■ **What this task involves**: Return the full listing unchanged, apart from leaving out its images.

==== Information supplied

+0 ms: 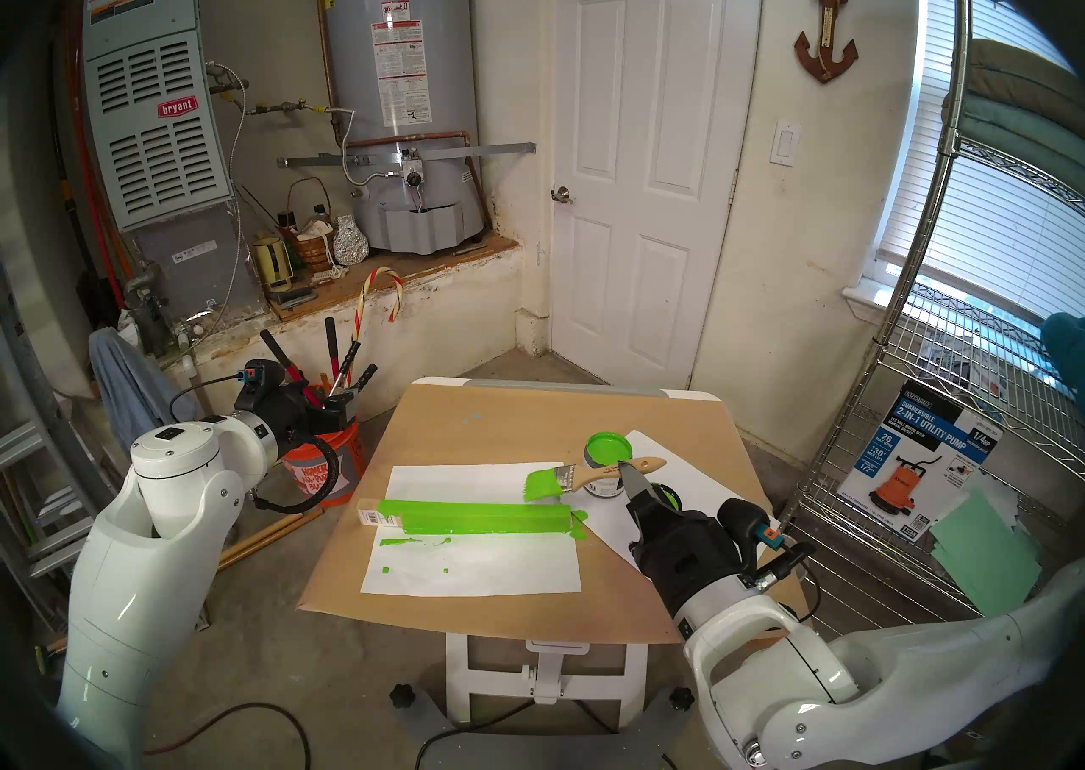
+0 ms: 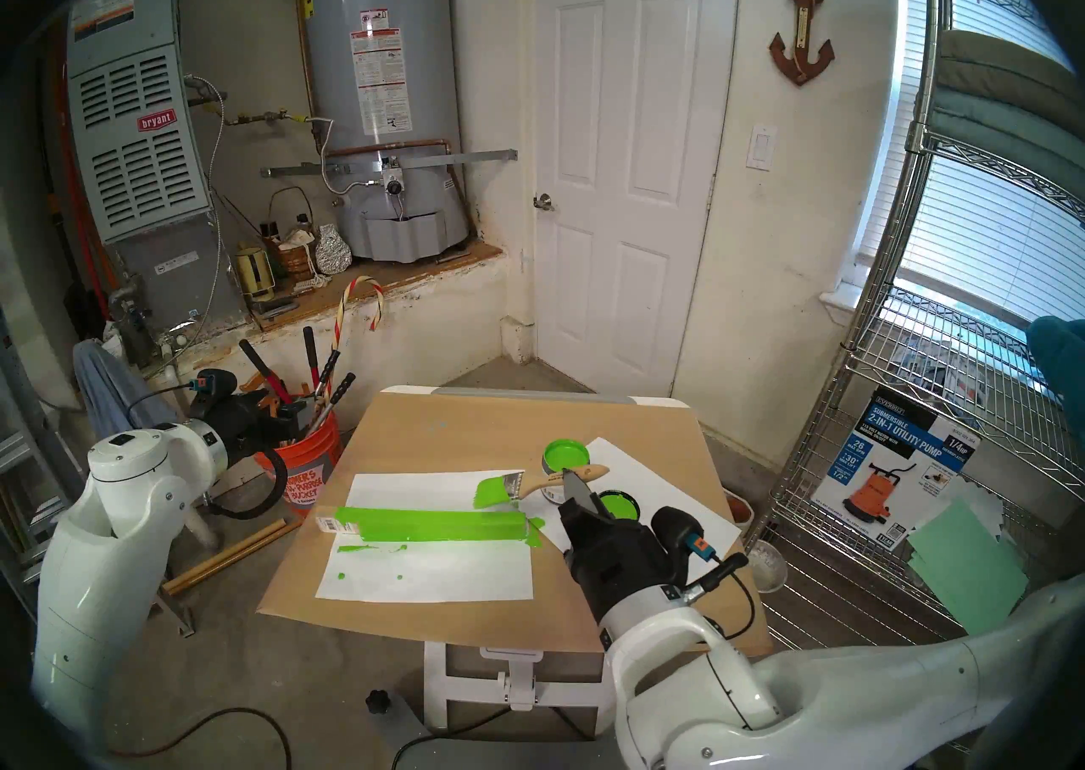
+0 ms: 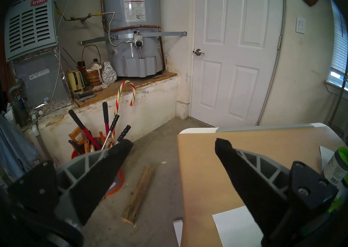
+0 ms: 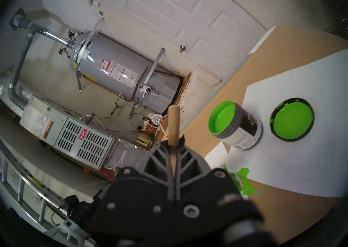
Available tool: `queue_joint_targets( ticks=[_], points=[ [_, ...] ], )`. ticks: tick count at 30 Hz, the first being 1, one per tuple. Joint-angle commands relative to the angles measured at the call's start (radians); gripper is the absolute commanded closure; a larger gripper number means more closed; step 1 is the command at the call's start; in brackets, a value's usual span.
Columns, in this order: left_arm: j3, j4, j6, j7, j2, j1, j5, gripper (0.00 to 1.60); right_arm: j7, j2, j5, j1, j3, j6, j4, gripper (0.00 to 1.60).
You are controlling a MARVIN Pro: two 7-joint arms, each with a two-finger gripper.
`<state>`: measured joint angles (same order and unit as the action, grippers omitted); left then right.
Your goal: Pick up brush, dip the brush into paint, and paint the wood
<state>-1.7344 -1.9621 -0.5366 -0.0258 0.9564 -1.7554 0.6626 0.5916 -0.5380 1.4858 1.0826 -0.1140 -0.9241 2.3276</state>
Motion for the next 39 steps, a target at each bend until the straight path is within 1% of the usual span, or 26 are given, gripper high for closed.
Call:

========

■ **Solution for this problem**:
+0 ms: 
+0 ms: 
+0 ms: 
+0 ms: 
Available tool: `queue_joint_targets( ticks=[_], points=[ [_, ...] ], )`. ticks: tick count at 30 Hz, the first being 1, one per tuple. Joint-angle commands relative to the angles measured at the call's start (radians); gripper is the absolute commanded closure; a larger gripper number means more closed; step 1 is the command at the call's start; in brackets, a value's usual span.
Columns, in this order: left_arm: j3, j4, j6, j7, j2, j1, j5, gripper (0.00 to 1.60); right_arm: j7, j2, j5, j1, j3, j6, j4, gripper (0.00 to 1.60).
You are controlling a MARVIN Pro: two 7-joint arms, each with a two-finger gripper.
`<state>`: measured joint angles (same order and unit as the action, grippers omitted); left then right.
Your goal: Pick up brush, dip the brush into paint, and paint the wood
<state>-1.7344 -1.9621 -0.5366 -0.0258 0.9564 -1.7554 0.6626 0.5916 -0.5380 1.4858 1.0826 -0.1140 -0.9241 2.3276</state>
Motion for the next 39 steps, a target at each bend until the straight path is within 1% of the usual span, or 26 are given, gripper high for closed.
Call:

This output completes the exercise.